The smell was driving her crazy already; the whiteness of the walls was making her eyes hurt, and she could not wait to get out of there. “This smell is making me want to puke my guts out!” thought Jenny, glaring at another nurse. The smell, a mixture of disinfectants and people’s odors, was the most disgusting thing her nose was ever in contact with. She thought hospitals smelled like death: a clean death, a perfumed death, but it still was death.
And there she was, in front of the other thing she dreaded: pushing the elevator button, she felt a jolt to her finger. She was standing alone in front of the door, and she hoped, prayed that she was going to be alone for the whole ride.
She was, evidently, wrong. A couple with three small children approached the same elevator. A person with two “get well” balloons, another person in a wheelchair soon joined.
“Good morning, did you notice the weather this summer?” said the man in the wheelchair to the couple, who was staring at the floor, “Yeah…yeas it was weird…” a voice came from behind the balloons. The woman emanated a scent Jenny could not identify, but was enough for her to decide she was going to take the stairs on her way down.

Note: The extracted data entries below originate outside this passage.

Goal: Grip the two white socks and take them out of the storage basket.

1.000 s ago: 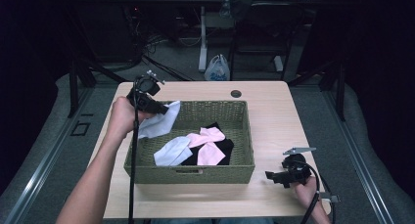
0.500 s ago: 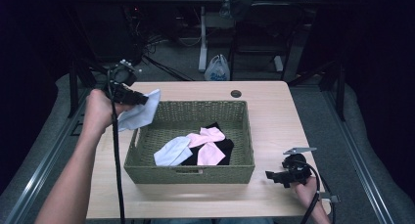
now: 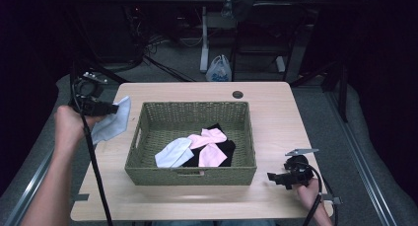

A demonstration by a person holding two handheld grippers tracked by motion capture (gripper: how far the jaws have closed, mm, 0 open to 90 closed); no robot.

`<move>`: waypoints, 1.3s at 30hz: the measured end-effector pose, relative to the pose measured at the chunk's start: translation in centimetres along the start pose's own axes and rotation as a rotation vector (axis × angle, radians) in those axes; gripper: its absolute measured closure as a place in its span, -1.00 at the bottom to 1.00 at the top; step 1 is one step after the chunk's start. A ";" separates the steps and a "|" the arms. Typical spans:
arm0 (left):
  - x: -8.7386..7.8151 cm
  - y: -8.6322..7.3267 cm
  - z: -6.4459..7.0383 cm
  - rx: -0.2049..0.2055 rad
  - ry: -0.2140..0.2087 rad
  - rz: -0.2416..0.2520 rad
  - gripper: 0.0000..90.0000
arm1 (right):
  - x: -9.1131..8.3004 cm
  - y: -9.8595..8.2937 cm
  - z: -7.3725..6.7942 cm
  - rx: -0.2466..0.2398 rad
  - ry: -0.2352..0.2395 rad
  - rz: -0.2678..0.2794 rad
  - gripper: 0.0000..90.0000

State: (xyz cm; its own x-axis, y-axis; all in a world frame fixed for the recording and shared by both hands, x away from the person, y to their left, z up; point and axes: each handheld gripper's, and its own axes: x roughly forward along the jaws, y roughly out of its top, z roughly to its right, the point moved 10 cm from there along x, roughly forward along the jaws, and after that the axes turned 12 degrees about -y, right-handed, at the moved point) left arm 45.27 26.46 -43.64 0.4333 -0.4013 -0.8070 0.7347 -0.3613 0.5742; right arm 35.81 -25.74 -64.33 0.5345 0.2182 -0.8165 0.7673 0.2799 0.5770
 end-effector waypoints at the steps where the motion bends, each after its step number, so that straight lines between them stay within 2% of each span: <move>1: 0.2 -0.5 -0.5 -0.011 0.005 -0.001 0.72 | 0.0 0.0 0.0 0.000 0.001 0.000 -0.67; 3: 0.6 -1.6 -1.2 -0.025 0.013 -0.018 0.72 | 0.0 0.1 -0.1 0.003 0.003 0.007 -0.67; 7: 1.7 -3.5 -2.5 -0.070 0.012 -0.019 0.72 | 0.0 0.1 -0.1 0.003 0.005 0.008 -0.67; 8: 2.1 -4.1 -2.7 -0.082 0.006 -0.022 0.72 | 0.0 0.1 -0.1 0.003 0.003 0.008 -0.67; 10: 3.0 -4.9 -3.0 -0.112 -0.038 -0.007 0.71 | 0.0 0.1 -0.1 -0.001 0.004 0.008 -0.67; 16: 5.8 -7.9 -4.2 -0.158 -0.026 -0.050 0.71 | 0.0 0.0 0.0 0.000 0.003 0.004 -0.67; 20: 7.6 -9.5 -4.5 -0.182 -0.039 -0.075 0.71 | 0.0 0.0 -0.1 -0.002 0.003 0.004 -0.67; 31: 11.0 -12.3 -4.6 -0.238 -0.070 -0.123 0.67 | 0.0 0.0 -0.1 -0.007 0.003 0.002 -0.67; 35: 11.7 -12.8 -4.6 -0.245 -0.081 -0.134 0.66 | 0.1 0.0 -0.1 -0.010 0.003 0.002 -0.67; 37: 11.9 -13.0 -4.5 -0.251 -0.103 -0.134 0.62 | 0.1 0.0 -0.2 -0.008 -0.001 0.001 -0.67; 39: 11.9 -13.1 -4.4 -0.254 -0.121 -0.134 0.49 | 0.0 0.0 -0.2 -0.011 0.003 -0.001 -0.67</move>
State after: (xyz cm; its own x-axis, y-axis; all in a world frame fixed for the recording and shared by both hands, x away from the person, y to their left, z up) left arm 43.08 30.09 -61.36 0.2700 -0.4676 -0.8417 0.8945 -0.2018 0.3989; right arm 35.75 -25.57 -64.35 0.5328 0.2202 -0.8171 0.7637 0.2907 0.5763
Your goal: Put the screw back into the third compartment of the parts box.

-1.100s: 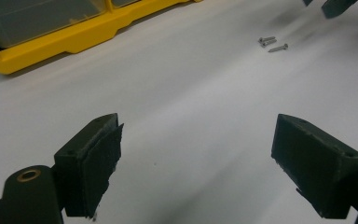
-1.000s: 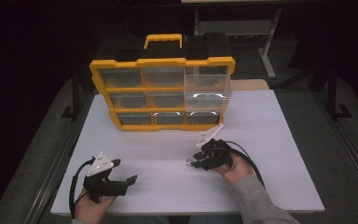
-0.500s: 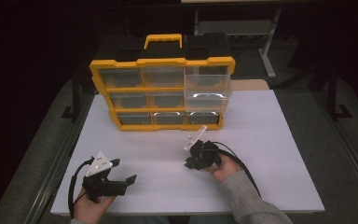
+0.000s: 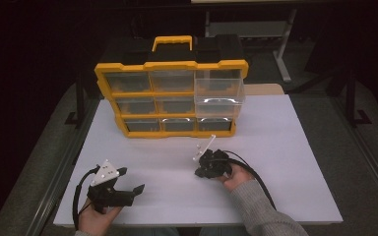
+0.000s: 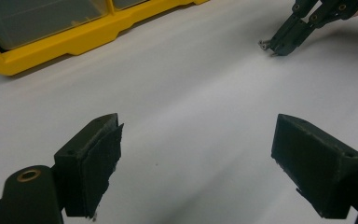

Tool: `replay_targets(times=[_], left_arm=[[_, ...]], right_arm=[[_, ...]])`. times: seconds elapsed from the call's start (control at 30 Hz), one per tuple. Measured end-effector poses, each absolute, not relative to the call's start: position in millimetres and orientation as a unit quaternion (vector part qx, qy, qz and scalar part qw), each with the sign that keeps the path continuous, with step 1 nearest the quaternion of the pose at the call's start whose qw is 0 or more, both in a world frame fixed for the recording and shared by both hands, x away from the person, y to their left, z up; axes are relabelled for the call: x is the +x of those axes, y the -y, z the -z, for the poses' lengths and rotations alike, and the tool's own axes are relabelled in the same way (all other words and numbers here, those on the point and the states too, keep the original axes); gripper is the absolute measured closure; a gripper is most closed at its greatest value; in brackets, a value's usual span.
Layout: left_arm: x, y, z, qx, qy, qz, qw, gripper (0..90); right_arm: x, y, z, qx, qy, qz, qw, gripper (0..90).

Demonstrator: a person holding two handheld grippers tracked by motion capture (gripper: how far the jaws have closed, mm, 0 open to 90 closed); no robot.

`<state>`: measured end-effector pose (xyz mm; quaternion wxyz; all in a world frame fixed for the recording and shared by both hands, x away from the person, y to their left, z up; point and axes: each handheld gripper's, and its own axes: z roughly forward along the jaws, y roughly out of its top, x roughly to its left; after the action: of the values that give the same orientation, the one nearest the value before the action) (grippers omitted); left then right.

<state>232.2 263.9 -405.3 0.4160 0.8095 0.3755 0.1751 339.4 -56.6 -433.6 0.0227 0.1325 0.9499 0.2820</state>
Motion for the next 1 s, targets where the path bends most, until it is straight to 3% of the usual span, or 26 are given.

At the end of her visit Jenny felt relieved and walked towards the door with the sign “Stairs down”. She went down from the 11th to 10th, from the 10th to the 9th…and so forth, until the stairs led her to a room she did not recognize.
“I must have gone too far, this must be the basement”. She noticed the bright “exit” sign to the right and thought “If I go this way, I will be able to find my exit”. She walked along the corridor, deserted, smelly, and white. No one seemed to be there, the steps she heard were her own heels ticking on the linoleum floor. She followed another “exit” sign, to the right. It was getting cold, it was, if possible, getting whiter, more deserted, the heels made even more noise to her ears.
“Was that a voice?” Jenny’s heart pounded, as a noise came from behind one of the doors. She was now almost running. She was seeing “exit” signs everywhere, left, right, straight ahead. She didn’t know what door to open; she didn’t know what door would bring her out of that awful place. Or, at least, which one would have brought her back to the stairs.
She found herself standing in front of a big door. The sign “exit” flashed in front of her face. She pushed. The door closed behind her. It was the morgue. There was the smell of death, there was the coldness of death, there were white sheets covering dead bodies.
She tried to open the door to get out “OF HERE!” (cried Jenny), but the door seemed stuck.
What she saw when she turned her head facing the room were a body on the slab covered by the sheet, with one foot sticking out, and instruments to perform autopsies.
“How strange-thought Jenny-that foot looks just like mine”. The toenails were perfectly painted in dark red, her favorite color.
Jenny was staring with great attention at the foot, trying to read the name on the tag hanging on the big toe, that she didn’t notice the man in white, with a small saw on his hand.
The last thing she ever heard was the sound of the instruments performing an autopsy on her body.